Robert Kilian was tired of seeing temporary fixes on eroded rangeland, hayfield and pasture roads where weeds tended to flourish. So he found what he hopes is a more permanent solution — rubber water diverters made from conveyor belting.
Kilian, area range management specialist with the Natural Resources Conservation Service (NRCS) in Miles City, MT, says landowners must repair roads often or reroute them around eroded gullies.
So he talked with ranchers, wrote a grant and received funding from the Montana Grazing Lands Conservation Initiative in 2006 to test rubber water diverters as a way to control road erosion.
Diverters are made from 15"-wide, 16'-long strips of rubber conveyer belting mounted to treated 2 × 4" boards. A trench is made across a road at an 11° angle and the belting is buried so 1½-2" remain out of the ground to divert water. Diverters are placed, depending on slope, about every 80-100' along eroded parts of roads.

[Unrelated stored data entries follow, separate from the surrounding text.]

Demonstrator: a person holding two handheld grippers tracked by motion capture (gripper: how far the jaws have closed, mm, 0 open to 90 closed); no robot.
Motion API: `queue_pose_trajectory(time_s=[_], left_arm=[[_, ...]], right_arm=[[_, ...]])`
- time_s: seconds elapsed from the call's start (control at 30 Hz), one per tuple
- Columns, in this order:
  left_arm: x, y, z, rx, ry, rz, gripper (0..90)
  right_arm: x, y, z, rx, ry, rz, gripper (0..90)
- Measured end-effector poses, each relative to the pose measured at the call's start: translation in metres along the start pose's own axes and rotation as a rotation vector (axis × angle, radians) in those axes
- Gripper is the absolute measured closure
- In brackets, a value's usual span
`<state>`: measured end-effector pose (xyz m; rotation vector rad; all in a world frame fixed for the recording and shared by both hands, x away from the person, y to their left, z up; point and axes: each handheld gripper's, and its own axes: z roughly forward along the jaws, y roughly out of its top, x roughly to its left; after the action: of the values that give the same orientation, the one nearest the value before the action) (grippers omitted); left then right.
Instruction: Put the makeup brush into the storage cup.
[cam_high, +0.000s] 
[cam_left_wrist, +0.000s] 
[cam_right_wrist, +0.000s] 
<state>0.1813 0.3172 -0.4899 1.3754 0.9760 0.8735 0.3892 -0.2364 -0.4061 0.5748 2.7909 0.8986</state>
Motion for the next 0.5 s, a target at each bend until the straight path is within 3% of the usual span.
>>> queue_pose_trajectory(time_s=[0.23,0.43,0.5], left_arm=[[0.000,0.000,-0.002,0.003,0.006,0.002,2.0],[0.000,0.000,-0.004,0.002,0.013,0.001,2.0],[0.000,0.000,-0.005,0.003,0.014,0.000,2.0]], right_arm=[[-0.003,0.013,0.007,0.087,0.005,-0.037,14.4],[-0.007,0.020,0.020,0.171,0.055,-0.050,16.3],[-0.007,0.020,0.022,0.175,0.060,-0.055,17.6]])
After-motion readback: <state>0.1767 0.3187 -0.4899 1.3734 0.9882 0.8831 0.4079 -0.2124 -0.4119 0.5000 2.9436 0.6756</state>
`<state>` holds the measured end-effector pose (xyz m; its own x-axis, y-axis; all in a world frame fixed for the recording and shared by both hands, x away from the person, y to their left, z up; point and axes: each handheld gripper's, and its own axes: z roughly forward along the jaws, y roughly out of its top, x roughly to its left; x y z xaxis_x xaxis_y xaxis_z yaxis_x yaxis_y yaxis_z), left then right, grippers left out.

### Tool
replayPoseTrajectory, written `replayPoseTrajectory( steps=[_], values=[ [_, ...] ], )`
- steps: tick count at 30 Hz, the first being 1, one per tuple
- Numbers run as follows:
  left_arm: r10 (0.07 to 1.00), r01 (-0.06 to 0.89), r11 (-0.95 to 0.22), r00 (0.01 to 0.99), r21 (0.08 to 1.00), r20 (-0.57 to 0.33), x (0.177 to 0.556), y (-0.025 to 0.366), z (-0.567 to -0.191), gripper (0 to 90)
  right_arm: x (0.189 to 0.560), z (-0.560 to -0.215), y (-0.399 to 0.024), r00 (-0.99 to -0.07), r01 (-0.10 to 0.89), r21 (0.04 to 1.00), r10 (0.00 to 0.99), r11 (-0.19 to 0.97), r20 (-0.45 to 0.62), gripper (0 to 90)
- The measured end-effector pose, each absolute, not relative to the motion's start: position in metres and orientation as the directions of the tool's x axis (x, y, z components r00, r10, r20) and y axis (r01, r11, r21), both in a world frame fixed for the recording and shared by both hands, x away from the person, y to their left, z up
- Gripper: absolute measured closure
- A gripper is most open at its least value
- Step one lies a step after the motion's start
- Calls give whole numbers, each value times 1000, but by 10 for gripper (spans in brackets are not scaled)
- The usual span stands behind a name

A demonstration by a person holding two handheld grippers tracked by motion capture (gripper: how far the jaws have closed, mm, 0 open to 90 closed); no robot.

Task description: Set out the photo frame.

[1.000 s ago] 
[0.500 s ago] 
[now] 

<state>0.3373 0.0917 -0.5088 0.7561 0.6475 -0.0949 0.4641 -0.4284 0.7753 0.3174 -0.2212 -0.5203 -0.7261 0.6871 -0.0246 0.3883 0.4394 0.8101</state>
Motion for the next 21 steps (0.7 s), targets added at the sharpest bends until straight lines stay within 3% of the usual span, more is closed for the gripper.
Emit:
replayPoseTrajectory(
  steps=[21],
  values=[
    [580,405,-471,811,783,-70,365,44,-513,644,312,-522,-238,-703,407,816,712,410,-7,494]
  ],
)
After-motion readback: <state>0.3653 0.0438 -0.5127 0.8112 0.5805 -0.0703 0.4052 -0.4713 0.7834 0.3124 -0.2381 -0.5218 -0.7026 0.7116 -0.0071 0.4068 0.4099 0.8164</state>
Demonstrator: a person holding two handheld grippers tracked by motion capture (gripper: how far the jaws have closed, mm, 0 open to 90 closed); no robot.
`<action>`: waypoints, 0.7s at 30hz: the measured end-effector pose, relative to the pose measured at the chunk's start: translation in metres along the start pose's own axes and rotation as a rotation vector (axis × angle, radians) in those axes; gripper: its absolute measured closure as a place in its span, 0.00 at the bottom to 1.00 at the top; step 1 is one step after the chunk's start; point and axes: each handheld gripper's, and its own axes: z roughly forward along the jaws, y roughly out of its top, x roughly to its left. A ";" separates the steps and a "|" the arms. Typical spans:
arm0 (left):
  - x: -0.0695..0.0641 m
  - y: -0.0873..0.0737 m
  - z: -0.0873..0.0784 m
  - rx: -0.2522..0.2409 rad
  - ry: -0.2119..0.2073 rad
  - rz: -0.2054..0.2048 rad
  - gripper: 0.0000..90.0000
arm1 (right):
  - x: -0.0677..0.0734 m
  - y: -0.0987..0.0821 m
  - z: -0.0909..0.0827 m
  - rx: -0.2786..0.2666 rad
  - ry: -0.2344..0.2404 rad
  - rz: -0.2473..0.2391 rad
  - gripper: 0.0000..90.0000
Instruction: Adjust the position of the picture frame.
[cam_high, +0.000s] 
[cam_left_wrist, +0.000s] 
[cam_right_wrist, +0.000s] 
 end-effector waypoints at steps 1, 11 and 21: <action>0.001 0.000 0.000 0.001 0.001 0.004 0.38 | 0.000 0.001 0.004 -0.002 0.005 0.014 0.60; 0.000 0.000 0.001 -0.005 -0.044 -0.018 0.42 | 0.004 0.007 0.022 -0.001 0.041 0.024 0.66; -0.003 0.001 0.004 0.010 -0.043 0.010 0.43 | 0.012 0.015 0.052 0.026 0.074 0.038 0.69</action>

On the first ranch Kilian tested the method, about 10 diverters were installed along 1,000' of road that had about 4½% slope. That stretch of road had been repaired annually to reduce runoff, but once the diverters were installed, it has remained stable and no maintenance has been needed. That saves the rancher time and money, he says.
“The diverters have worked well so far,” he adds, “and the beauty of them is that you can drive over them and barely know they're there.”
Similar rubber diverters are being used in other states and by the National Park Service. “They are not new, but NRCS hasn't yet pursued them as a conservation practice for pasture and rangeland roads,” says Kilian.
“Our goal is to test this practice and get it included in our Field Office Technical Guide as an approved practice. And, eventually, we hope it may be an approved cost-share practice, because installing these diverters can be fairly expensive.”